■ TO DO ■
Please output the data below exactly as given, starting at its first line and stopping after the line that contains "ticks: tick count".

■ PROVIDED DATA ■
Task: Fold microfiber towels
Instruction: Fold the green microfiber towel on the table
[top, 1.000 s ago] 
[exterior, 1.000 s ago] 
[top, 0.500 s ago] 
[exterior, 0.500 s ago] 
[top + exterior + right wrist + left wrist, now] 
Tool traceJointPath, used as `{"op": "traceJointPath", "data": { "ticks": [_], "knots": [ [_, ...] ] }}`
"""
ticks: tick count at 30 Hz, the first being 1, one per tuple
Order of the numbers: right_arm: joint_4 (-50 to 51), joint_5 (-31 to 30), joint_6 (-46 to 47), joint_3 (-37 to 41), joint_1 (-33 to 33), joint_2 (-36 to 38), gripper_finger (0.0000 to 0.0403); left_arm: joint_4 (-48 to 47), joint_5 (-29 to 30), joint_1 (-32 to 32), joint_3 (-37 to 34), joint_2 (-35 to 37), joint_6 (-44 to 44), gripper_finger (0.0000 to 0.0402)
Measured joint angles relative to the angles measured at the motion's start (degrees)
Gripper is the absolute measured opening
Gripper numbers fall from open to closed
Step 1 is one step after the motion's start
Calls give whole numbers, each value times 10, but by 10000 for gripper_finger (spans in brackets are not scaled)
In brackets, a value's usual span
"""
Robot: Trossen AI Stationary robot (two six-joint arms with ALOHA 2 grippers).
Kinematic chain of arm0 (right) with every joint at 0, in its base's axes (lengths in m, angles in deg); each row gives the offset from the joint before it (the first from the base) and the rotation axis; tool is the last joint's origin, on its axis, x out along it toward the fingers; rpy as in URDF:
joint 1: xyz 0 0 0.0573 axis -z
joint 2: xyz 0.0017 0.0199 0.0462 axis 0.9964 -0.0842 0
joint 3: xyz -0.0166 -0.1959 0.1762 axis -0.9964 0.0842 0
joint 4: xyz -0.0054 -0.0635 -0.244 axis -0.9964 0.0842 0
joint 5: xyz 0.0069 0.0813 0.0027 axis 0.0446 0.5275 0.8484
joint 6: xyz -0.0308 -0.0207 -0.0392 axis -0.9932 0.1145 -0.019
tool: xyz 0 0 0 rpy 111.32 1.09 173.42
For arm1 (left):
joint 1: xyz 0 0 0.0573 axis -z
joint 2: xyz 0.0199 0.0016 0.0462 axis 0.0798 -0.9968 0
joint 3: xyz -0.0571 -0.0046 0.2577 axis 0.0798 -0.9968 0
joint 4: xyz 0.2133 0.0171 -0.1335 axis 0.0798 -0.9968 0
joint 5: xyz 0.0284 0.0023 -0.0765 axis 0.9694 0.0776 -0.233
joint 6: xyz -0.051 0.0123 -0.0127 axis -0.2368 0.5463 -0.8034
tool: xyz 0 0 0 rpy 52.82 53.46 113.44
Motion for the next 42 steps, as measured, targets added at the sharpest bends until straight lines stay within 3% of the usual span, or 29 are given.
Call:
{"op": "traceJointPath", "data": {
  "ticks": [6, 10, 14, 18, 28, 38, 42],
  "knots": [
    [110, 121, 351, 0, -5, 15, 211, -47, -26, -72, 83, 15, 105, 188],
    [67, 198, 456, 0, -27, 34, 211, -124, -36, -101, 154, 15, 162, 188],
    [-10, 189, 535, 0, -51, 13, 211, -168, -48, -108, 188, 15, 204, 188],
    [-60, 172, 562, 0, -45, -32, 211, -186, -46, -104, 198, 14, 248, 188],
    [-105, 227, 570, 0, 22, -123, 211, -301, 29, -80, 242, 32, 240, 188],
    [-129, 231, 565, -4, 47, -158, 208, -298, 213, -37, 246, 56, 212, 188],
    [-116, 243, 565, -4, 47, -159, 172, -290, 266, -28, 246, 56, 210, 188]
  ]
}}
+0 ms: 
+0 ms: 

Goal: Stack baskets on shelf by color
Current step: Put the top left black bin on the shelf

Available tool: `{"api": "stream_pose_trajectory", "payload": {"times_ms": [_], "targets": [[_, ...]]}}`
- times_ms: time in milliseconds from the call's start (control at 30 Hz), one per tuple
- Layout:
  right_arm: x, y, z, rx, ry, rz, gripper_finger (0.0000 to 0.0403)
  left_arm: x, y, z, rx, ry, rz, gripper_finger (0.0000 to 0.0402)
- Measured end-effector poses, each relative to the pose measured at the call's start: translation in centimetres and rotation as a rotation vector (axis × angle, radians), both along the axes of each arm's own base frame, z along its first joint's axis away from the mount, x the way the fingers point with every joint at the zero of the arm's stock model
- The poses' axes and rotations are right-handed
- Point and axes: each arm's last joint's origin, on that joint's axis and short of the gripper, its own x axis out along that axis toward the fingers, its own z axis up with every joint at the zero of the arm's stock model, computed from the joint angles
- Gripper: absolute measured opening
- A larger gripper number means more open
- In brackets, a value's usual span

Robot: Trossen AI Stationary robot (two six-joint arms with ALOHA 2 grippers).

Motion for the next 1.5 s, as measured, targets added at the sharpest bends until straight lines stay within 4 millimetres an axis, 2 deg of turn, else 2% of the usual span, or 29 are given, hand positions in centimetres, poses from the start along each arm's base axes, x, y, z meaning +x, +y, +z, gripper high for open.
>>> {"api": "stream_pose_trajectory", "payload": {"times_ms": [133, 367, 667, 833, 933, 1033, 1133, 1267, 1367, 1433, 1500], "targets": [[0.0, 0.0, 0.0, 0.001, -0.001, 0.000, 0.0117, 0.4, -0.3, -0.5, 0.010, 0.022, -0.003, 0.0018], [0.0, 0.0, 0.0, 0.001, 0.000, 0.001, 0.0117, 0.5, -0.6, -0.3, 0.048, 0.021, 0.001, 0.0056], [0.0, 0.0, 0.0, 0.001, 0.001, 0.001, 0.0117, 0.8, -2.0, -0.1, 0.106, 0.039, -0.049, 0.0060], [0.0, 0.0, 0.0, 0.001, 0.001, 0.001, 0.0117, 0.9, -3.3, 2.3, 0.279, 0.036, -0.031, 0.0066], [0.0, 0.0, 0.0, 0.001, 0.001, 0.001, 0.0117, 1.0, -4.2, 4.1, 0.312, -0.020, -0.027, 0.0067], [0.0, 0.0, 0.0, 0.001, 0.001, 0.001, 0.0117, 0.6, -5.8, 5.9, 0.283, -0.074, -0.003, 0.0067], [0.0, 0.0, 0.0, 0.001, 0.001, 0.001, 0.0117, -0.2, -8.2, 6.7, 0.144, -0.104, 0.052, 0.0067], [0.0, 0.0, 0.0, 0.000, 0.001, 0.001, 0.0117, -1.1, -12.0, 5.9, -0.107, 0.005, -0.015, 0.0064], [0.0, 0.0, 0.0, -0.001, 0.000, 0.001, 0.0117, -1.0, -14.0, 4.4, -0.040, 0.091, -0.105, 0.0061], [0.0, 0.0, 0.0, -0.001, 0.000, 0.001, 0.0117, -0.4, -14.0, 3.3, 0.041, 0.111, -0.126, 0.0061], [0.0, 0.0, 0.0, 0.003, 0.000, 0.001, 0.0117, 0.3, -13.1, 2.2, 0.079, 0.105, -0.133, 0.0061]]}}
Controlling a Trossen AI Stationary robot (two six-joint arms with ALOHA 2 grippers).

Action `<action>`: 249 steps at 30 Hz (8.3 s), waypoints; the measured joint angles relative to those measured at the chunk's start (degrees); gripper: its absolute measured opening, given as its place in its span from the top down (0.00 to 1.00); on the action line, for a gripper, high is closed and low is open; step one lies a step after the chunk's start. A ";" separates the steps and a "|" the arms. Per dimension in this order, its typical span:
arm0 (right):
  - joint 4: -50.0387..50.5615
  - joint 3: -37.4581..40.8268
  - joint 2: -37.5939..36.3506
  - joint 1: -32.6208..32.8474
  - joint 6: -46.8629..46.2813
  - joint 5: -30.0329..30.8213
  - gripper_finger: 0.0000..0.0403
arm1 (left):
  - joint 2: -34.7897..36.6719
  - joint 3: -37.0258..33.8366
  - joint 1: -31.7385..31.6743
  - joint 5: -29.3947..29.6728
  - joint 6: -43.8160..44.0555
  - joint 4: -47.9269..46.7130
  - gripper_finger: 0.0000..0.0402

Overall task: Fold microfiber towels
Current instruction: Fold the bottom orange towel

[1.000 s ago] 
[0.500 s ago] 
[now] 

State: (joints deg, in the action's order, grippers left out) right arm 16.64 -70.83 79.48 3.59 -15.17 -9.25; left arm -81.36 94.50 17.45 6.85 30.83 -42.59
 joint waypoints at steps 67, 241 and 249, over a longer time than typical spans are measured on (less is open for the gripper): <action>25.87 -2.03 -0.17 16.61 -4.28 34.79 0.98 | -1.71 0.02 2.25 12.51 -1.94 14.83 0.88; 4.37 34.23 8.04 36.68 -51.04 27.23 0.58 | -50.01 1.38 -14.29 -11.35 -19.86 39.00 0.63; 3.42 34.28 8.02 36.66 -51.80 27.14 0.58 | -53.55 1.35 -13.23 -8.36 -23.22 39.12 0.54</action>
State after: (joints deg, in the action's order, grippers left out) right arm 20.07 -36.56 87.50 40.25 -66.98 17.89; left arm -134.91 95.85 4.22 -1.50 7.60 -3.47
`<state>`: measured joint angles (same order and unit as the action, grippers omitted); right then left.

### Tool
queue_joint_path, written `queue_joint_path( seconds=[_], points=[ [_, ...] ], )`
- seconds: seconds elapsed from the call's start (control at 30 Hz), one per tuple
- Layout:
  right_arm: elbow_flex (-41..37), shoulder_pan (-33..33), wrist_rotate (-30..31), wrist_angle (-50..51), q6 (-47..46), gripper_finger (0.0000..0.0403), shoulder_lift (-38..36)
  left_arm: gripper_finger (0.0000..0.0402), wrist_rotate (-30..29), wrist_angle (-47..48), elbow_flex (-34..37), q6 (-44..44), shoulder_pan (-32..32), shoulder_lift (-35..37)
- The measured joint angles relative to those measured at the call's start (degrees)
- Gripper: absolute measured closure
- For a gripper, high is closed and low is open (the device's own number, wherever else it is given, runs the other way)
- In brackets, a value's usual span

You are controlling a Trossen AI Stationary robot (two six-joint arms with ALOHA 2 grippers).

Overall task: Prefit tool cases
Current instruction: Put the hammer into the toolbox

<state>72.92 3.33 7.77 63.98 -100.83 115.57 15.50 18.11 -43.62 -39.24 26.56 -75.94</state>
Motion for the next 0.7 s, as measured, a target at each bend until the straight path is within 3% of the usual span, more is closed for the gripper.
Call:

■ EXPECTED ANSWER ■
Task: Fold microfiber towels
Instruction: Fold the green microfiber towel on the table
[top, 1.000 s ago] 
[exterior, 1.000 s ago] 
[top, 0.500 s ago] 
[exterior, 0.500 s ago] 
[top + exterior + right wrist + left wrist, now] 
Tool traceJointPath, used as `{"op": "traceJointPath", "data": { "ticks": [_], "knots": [ [_, ...] ] }}`
"""
ticks: tick count at 30 Hz, the first being 1, one per tuple

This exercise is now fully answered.